Start of Block

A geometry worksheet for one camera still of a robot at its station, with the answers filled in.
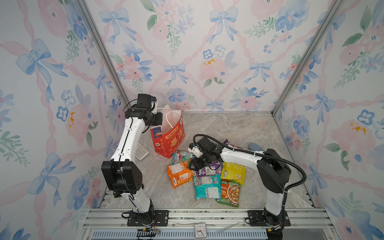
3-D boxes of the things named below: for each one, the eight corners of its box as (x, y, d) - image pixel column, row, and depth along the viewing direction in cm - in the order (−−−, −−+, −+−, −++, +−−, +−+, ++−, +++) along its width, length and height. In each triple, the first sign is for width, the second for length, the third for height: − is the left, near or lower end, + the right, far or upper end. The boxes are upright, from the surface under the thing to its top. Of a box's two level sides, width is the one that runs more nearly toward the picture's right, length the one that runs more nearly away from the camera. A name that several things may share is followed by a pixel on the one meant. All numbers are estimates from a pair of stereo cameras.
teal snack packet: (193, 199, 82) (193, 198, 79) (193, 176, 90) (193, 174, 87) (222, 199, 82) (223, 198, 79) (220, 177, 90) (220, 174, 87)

End of Block
Start of Block

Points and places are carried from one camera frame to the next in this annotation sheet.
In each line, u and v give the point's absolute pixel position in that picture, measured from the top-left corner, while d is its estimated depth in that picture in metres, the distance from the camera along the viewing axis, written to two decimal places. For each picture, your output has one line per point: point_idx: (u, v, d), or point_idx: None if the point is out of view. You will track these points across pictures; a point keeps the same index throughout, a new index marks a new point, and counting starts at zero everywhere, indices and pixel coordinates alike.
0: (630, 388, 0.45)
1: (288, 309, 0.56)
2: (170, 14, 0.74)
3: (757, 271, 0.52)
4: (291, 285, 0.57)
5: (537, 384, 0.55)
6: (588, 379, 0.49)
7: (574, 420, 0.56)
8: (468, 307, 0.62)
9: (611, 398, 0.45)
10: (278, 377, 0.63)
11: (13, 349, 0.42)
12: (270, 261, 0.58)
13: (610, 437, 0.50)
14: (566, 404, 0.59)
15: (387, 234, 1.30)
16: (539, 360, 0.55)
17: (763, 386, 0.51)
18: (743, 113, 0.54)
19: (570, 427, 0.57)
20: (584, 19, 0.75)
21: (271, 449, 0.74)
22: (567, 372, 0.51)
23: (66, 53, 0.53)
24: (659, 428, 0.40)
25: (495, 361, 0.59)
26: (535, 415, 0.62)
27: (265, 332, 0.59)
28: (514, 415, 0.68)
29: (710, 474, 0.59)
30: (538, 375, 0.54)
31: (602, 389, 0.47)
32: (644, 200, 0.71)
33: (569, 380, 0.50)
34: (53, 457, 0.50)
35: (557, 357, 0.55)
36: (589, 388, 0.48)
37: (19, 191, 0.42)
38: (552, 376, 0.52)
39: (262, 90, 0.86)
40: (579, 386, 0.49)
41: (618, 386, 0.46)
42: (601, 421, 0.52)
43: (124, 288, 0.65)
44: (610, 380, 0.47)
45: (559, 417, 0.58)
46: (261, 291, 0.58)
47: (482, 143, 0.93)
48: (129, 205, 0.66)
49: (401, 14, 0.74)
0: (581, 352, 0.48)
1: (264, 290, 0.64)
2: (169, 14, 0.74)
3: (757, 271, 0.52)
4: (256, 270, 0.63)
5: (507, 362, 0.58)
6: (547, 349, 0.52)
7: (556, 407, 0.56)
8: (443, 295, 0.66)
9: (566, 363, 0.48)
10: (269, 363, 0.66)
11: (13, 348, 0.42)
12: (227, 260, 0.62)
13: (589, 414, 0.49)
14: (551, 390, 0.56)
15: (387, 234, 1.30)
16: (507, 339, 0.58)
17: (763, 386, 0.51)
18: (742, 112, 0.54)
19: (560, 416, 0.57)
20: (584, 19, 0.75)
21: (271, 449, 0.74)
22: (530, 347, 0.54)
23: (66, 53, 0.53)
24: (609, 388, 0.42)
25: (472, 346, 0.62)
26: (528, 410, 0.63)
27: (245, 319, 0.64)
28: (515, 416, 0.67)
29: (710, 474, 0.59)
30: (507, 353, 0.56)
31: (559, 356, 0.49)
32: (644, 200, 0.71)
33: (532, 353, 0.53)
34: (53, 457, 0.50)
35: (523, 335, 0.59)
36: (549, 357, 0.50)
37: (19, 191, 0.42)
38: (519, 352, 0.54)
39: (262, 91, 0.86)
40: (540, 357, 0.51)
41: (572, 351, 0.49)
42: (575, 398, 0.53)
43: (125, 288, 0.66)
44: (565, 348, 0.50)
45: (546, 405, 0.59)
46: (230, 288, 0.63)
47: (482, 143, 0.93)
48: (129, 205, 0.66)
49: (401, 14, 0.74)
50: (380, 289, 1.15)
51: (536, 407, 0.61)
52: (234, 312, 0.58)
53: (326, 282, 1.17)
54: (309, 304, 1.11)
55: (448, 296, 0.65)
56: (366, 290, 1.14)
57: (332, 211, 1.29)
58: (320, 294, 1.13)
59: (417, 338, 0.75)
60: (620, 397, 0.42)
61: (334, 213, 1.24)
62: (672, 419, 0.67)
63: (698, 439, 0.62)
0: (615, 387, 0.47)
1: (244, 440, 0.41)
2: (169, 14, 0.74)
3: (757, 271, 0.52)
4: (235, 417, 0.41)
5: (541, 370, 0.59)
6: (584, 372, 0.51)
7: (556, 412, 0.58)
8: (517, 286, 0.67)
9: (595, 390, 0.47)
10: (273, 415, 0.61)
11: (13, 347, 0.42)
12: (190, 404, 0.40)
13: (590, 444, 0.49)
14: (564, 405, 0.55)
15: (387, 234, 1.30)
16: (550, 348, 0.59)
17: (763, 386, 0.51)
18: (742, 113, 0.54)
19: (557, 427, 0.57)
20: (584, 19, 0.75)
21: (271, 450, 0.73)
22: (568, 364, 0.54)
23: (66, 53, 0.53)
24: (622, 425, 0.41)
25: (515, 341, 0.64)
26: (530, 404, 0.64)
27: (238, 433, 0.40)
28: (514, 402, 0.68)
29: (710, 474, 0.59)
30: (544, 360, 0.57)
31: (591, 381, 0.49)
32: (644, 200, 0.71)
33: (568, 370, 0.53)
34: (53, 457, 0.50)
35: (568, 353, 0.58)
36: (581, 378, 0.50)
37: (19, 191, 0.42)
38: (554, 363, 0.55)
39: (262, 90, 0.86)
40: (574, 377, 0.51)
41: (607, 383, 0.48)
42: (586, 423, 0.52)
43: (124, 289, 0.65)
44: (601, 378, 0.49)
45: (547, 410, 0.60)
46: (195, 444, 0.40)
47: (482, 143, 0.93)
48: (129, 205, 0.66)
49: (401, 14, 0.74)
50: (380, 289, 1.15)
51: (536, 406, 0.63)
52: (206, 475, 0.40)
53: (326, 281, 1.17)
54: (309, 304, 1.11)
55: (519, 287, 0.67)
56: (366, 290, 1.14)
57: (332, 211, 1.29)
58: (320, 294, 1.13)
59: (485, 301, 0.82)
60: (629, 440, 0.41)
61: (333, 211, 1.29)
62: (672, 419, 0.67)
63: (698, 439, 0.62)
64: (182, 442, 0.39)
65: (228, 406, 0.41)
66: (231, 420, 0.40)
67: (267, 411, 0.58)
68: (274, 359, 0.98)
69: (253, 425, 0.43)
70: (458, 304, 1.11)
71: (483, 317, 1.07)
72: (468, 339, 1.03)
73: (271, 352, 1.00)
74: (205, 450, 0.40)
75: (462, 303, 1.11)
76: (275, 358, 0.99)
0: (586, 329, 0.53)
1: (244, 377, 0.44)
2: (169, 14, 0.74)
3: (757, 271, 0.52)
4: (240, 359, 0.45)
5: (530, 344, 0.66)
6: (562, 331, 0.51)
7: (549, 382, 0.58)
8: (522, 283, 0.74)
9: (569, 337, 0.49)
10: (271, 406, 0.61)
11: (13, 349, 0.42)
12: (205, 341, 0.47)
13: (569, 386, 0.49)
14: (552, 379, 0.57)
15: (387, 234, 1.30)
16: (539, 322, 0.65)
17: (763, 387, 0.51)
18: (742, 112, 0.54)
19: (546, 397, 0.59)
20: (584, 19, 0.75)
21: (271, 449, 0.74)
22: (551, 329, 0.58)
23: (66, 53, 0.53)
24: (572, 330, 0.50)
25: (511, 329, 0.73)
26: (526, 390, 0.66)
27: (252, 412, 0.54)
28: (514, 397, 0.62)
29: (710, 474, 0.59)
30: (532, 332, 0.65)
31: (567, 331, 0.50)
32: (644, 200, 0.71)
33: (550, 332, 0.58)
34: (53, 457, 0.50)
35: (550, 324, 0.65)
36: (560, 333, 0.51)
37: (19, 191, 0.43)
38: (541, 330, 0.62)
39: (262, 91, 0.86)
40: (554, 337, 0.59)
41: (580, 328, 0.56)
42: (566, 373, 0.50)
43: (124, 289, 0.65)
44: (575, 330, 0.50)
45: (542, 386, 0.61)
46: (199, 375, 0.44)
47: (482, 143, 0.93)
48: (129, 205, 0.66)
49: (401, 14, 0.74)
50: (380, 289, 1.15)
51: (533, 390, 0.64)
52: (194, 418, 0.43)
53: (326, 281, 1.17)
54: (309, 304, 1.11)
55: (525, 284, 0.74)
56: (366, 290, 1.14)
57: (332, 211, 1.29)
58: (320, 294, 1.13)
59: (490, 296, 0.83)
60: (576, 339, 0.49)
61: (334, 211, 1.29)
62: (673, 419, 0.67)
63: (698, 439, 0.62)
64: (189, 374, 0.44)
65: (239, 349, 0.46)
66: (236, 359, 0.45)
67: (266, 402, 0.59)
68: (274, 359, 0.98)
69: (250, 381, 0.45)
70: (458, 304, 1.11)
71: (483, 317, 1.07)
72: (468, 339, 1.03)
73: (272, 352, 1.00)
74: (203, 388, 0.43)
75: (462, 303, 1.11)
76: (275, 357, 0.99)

End of Block

* **WHAT THIS TASK INVOLVES**: Only a number is wanted: how many lines of the material above hold "viewing"?

* **YOUR SOLUTION**: 2